Thursday, May 2, 2013

Performance-testing Moodle

Background

The Open University is moving from Moodle 2.3.x to Moodle 2.4.3 in June. As is usual with a major upgrade, we (that is Rod and Derek) did some load testing to see if it still runs fast enough on our servers.

The first results were spectacularly bad! Moodle 2.4 was ten times slower. We were expecting Moodle 2.4 to be faster than 2.3. The first step was easy.

Performance advice: if you are running Moodle 2.4 with load-balanced web servers, don't use the default caching option that stores the data in moodledata on a shared network drive. Use memcache instead.

Take 2 was a lot better. Moodle 2.4 was now only about 1.5 times slower. Still not good enough, but in the right ball park. This blog post is about what we did next, which was to use the tools Moodle provides to work out what was slow and fix it.

Moodle's profiling tool

When your software is too slow, you need measurements to tell you which are the slow bits. Tools that do that are called profilers. One of the better profiling tools for PHP is called XHProf. The good news is that it has already been integrated into Moodle, and there is documenation about getting it working. Basically, you just need to install a PHP extension and turn on some options under Admin -> Development -> Profiling.

Since we already had the necessary PHP extension on our severs, that was really easy. The option I chose was to profile a page when &PROFILEME was added to the end of the URL, but there are several ways to control it.

Profiling output

Once you have profiled a page, the results appear under Admin -> Development -> Profiling runs.

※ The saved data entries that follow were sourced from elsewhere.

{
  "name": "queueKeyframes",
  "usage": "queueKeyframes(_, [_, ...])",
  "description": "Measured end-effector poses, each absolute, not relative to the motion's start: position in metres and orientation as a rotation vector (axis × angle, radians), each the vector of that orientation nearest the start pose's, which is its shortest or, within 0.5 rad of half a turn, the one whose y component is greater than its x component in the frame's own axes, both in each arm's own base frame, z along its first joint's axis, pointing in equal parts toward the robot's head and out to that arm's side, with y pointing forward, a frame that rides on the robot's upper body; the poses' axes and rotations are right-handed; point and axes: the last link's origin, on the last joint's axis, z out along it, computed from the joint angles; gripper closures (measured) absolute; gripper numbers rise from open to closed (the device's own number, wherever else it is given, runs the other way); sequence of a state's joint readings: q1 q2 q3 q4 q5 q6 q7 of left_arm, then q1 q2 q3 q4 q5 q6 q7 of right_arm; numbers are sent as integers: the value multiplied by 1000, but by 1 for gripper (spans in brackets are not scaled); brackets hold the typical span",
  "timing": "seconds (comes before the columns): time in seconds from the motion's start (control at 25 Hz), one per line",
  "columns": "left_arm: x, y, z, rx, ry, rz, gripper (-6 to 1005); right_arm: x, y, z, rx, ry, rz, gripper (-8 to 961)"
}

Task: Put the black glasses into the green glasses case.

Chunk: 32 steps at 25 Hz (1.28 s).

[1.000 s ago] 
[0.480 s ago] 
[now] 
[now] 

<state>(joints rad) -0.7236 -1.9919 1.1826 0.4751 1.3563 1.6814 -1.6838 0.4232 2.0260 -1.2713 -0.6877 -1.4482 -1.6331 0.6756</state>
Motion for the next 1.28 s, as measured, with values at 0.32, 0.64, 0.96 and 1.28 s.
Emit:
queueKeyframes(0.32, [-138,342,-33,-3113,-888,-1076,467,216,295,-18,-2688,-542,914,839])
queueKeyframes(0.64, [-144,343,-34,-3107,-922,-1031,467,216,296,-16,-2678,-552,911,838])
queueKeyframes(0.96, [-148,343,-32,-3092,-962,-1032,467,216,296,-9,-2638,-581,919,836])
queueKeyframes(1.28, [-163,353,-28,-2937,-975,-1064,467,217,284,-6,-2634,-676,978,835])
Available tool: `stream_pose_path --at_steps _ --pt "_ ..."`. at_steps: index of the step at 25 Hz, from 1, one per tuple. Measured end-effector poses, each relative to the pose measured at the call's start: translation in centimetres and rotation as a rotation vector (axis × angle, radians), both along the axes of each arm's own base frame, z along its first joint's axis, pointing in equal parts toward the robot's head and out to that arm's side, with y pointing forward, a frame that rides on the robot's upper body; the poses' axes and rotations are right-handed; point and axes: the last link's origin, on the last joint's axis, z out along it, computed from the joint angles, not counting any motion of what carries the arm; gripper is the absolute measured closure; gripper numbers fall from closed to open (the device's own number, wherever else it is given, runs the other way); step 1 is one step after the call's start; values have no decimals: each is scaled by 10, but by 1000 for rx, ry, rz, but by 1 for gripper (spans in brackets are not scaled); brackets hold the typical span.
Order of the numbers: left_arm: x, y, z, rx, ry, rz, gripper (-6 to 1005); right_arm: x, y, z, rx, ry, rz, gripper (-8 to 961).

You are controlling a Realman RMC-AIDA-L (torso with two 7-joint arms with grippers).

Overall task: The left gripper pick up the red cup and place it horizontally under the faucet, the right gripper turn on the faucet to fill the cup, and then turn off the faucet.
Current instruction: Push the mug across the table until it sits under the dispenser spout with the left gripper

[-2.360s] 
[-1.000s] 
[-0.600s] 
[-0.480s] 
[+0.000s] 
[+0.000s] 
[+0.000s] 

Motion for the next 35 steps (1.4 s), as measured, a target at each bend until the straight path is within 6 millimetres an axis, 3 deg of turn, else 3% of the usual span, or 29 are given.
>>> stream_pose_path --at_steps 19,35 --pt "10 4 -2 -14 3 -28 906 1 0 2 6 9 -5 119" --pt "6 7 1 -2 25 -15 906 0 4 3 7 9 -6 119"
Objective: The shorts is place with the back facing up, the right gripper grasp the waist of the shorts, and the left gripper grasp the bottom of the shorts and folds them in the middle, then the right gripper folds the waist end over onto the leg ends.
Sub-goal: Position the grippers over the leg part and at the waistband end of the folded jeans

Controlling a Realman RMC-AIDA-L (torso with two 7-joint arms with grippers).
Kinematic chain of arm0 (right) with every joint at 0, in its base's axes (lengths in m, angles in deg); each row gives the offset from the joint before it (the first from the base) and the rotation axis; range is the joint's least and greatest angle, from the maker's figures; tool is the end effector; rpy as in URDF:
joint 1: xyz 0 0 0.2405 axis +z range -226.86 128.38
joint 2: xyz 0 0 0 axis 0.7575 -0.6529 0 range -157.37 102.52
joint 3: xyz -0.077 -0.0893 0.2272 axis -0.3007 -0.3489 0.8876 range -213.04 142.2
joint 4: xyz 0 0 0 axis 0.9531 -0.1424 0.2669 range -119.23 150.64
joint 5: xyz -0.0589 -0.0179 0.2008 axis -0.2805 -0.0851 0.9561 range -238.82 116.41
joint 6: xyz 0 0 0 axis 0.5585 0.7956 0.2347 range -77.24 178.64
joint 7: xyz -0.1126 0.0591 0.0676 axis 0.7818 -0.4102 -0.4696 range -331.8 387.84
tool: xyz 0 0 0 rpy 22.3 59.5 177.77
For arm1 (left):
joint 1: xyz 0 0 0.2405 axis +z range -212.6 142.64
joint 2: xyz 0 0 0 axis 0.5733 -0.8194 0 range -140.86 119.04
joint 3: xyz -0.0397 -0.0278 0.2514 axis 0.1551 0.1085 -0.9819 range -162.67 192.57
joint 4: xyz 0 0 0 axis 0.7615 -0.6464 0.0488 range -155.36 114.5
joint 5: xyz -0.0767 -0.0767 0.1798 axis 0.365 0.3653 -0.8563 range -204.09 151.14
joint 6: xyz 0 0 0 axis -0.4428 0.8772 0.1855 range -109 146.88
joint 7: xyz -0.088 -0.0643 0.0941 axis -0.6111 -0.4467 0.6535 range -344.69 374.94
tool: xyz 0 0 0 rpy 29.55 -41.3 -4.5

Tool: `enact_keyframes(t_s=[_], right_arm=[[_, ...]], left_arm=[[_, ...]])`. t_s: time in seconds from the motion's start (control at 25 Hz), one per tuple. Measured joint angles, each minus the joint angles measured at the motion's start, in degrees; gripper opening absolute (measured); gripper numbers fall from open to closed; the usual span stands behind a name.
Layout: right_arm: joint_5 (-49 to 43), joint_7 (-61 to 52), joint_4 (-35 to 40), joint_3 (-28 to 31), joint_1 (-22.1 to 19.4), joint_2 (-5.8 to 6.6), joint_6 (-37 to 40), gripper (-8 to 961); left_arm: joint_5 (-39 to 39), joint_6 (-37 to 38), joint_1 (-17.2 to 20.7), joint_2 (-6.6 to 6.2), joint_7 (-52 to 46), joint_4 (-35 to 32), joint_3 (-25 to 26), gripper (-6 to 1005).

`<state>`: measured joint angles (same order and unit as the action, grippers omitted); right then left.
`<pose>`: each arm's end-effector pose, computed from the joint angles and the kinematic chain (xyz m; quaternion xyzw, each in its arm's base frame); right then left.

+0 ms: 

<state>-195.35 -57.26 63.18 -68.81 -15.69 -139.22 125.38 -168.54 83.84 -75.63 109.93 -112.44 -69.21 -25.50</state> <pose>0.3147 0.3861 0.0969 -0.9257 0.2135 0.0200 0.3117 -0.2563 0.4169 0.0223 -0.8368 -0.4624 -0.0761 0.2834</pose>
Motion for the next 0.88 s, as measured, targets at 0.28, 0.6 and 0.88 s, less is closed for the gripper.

This just lists the runs you have done. You need to click through to see the details of one run. That looks like a big table of all the function that were called as part of rendering the page, how many times each one was called, and how much time each function was responsible for.

Inclusive time is the amount of time taken by that function, and all the other functions it called. Exclusive time is the time taken by that function itself. Some people, like sam, seem to like that tabular view. I am a more visual person, so I tend to click on the [View full callgraph] link. That produces a crazily big image, showing graphically which functions call which other functions, and how much time is spent in each one. Here is the image for the run we are looking at:

You can click for the full-sized image. The yellow and red highlighting is applied automatically to try to highlight places where a lot of time is being spent. Sometimes it is helpful. Sometimes not. The red box in the bottom right is where we do database queries. No suprise there. We know calling the database is one of the slowest things you can do in Moodle code. The other red box is fetching data from memcache, which also involves connecting to another server.

What you have to look for is somewhere on the diagram that makes you go "What! We are spending how much time doing that?! That's surely not necessary." In this case, my eye was drawn to the far right of the yellow chain. When viewing this small course, we are fetching the course format object 134 times, and doing that is accounting for about 9% of the page-load time. There is no way we need to do that.

Fixing the problem

Once you have identified what appears to be a gross inefficiency, then you have to fix it. Mostly that follows the normal Moodle bug-fixing mechanics, but it is worth saying a bit about the different approaches you could take to changing the code:

  1. You might work out that what is being done is unnecessary. Then you can just remove it. For example MDL-39452 or MDL-39449. This is the best case. We have both improved performance and simplified the code.
  2. The next option is to take an overview of the code, and re-organise it to be more sensible. For example, in the course format case, we should probably just get the course format object once, and then use it. However, that would be a big risky change, which I did not want to do at this time (just before the Moodle 2.5 release). This approach does, however, also have the potential to simplify the code while improving performance.
  3. The next option is some other sort of refactoring. For example get_plugin_list was getting called a lot, and it in turn was calling the generic function clean_param to validate something. clean_param is quite fast, but not when you call it a thousand times. Therefore, it was worth extracting a simpler is_valid_plugin_name function. Doing that (MDL-39445) reduced the page load time by about 2%, but did make the code slighly more complex. Still, that is a worth-while trade off.
  4. The last option is to add caching. If you are doing the same thing repeatedly, and it is slow, and you can't avoid doing it repeatedly, then remember the answer the first time you compute it, and reuse it later. This should be the option of last resort because caches definitely increase the code complexity, and if you forget to clear them when necessary you introduce bugs. However, as in the course formats example we are looking at they can make a big difference. This fix reduced page-load times by 8%.

So far, we have found nine speed-ups we can make to Moodle 2.4 in the core Moodle code, and about the same in OU plugins. That is probably a 10-20% speed-up on most pages. Some of those are new problems introduced in Moodle 2.4. Others have been there since Moodle 2.0. We could really benefit from more people looking at Moodle profiling output often, and that is why I wrote this article.